As famílias decidiram que já que a única alternativa neste momento é o aluguel social, gostariam de alugar um prédio para manter-se juntas e seguir seu processo de organização. No entanto, o aluguel que a prefeitura disponibiliza é no valor de apenas R$ 400,00, os contratos são assinados em nome das famílias e o “calção” (valor que o locatário pede como garantia) é de responsabilidade da família. Sendo assim, fica inviável a locação de um prédio na região centro, região onde as famílias trabalham, as crianças estudam, acessam posto de saúde, etc.
As famílias se negam a sair do local sem que seja garantida as condições da locação do prédio, em nome da prefeitura e até o término da reforma do prédio para o assentamento definitivo. Sendo assim, há quase um mês as famílias tentam sem sucesso agendar uma conversa com a prefeitura e a secretaria de governança que tem acompanhado o processo desde 2006.

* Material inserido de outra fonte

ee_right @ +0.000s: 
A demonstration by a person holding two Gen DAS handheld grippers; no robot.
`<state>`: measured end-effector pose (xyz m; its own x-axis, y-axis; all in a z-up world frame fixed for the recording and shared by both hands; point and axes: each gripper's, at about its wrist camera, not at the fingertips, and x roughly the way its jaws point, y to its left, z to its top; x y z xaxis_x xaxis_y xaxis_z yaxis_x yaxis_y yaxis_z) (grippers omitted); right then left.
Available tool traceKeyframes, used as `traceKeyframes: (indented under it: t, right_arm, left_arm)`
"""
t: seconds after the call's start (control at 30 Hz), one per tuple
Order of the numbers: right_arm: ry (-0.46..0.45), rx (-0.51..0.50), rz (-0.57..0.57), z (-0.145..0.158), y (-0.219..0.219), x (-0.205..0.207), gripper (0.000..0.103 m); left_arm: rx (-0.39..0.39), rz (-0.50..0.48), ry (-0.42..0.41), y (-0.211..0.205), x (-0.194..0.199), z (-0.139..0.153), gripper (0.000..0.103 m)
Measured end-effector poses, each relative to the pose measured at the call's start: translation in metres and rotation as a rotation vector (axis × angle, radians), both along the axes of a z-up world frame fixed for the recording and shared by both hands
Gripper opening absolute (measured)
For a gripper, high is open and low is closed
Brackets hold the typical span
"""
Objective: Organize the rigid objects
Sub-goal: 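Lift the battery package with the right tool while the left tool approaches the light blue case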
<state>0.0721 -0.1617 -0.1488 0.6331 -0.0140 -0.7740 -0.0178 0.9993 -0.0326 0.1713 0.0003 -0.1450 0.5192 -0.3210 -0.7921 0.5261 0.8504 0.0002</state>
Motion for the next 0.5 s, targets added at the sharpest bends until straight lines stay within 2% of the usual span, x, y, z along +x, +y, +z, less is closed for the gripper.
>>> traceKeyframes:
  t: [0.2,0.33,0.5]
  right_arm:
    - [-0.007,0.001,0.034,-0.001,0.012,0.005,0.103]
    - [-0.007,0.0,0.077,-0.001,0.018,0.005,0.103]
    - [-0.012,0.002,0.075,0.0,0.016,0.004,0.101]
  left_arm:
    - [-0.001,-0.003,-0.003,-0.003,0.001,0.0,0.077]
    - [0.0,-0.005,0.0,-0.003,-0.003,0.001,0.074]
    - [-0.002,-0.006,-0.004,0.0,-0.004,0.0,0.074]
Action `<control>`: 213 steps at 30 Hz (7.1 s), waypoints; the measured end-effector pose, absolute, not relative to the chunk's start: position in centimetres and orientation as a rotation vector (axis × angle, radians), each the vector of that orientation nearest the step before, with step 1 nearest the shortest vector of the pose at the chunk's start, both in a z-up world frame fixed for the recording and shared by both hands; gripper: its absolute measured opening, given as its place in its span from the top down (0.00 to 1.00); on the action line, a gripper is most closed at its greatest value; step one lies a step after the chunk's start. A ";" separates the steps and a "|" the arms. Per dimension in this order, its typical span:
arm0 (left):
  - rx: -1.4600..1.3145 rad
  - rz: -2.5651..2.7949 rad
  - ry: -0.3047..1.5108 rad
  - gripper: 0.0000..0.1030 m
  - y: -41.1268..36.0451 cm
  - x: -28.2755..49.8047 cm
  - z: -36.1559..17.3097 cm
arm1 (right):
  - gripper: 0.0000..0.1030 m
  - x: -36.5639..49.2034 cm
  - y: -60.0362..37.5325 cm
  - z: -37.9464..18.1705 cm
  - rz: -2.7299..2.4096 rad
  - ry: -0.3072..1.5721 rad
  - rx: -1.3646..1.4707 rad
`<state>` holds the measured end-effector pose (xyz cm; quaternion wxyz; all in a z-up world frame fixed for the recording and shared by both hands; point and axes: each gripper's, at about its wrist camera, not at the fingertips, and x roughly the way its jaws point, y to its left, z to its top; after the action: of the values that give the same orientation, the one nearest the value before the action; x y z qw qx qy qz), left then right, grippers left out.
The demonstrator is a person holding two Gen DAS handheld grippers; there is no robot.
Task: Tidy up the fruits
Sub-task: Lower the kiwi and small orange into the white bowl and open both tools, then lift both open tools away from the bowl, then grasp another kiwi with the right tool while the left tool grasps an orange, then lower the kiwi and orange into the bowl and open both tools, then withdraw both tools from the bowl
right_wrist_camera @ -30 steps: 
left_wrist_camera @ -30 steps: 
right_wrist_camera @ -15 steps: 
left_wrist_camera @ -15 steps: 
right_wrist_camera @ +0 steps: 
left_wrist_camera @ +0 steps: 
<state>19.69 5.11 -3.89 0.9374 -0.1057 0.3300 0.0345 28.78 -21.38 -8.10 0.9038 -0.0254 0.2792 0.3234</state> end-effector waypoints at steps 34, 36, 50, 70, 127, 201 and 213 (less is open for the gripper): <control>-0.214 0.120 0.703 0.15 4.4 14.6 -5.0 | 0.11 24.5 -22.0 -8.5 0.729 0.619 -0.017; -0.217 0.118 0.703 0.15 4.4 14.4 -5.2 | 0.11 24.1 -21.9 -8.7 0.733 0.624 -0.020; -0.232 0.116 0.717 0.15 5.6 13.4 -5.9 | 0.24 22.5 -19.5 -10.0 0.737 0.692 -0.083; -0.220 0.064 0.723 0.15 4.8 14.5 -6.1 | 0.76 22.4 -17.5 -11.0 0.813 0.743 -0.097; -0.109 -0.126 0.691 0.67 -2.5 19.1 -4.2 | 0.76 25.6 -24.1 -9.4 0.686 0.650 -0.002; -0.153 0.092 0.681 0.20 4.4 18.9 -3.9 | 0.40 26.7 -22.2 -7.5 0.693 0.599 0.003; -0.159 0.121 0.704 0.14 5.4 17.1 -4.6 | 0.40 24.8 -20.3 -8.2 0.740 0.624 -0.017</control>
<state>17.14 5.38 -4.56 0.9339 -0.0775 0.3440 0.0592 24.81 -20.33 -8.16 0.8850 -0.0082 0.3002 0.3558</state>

SAIBA MAIS EM: http://ocupacao20denovembro.blogspot.com.br/
ASSISTA O VÍDEO NO YOUTUBE: http://www.youtube.com/watch?v=a1I4Q6XxoW4&feature=channel&list=UL
ACOMPANHE TAMBÉM NO FACEBOOK: http://www.facebook.com/profile.php?id=100002510239549; http://www.facebook.com/MNLM.RS
BREVE HISTÓRICO DA OCUPAÇÃO 20 DE NOVEMBRO
No dia 20 DE NOVEMBRO DE 2006 o Movimento Nacional de Luta pela Moradia-MNLM ocupou, pela segunda vez, o prédio situado na esquina da Avenida Mauá com a caldas Junior no centro de Porto Alegre e denunciou seu uso pelo crime organizado (PCC) e a especulação imobiliária de que é fruto.

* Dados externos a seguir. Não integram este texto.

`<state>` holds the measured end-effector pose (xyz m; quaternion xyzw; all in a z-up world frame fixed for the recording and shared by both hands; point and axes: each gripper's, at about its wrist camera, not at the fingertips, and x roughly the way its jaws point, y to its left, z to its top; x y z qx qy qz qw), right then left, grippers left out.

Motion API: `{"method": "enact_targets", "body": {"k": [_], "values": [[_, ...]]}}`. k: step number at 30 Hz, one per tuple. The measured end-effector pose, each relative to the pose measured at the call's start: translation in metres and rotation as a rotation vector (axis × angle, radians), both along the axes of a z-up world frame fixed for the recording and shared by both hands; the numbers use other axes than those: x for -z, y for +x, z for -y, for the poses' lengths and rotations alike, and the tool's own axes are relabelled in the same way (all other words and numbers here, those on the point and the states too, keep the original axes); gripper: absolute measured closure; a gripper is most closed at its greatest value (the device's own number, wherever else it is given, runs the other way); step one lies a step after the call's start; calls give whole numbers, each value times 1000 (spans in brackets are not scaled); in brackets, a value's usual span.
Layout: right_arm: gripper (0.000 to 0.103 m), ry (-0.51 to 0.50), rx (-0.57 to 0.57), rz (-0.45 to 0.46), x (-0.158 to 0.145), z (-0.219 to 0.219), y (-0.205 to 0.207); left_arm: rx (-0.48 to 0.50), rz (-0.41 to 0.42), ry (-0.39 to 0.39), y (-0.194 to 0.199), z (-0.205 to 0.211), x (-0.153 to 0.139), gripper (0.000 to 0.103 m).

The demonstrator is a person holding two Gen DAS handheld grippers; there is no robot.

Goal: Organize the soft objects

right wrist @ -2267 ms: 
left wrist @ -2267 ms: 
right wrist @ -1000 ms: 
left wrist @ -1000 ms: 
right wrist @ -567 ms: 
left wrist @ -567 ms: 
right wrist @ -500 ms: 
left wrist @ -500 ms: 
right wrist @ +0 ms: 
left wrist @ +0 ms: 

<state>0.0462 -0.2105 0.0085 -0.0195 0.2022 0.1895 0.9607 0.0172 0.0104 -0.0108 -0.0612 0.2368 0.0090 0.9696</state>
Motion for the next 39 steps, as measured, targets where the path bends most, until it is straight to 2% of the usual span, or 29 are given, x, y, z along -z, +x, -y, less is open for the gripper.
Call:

A ocupação 20 de Novembro tornou-se referência nacional e internacional no debate do uso de imóveis no meio urbano para fins ilícitos e sua reversão para moradia de interesse social. Além disto o despejo das 36 famílias que residiram no prédio por 4 meses, causou comoção e revolta pelo enorme contingente policial que foi utilizado (CERCA DE 300 POLICIAIS).
Desde 23 DE MARÇO DE 2007 as famílias do MNLM encontram-se assentadas provisoriamente em área pública na Avenida Padre Cacique. As famílias retomaram os núcleos de produção e com seu trabalho restauraram o imóvel público. Atualmente, funciona no assentamento a COOPERATIVA 20 DE NOVEMBRO, que possui núcleos de comunicação (serigrafia, designer gráfico, criação de sites e blogs), alimentação (refeições para eventos e padaria), artesanato e prestação de serviços.
A área em que as famílias residem foi negociada pela prefeitura de POA com o Internacional que tem um mega projeto para o local para a Copa de 2014.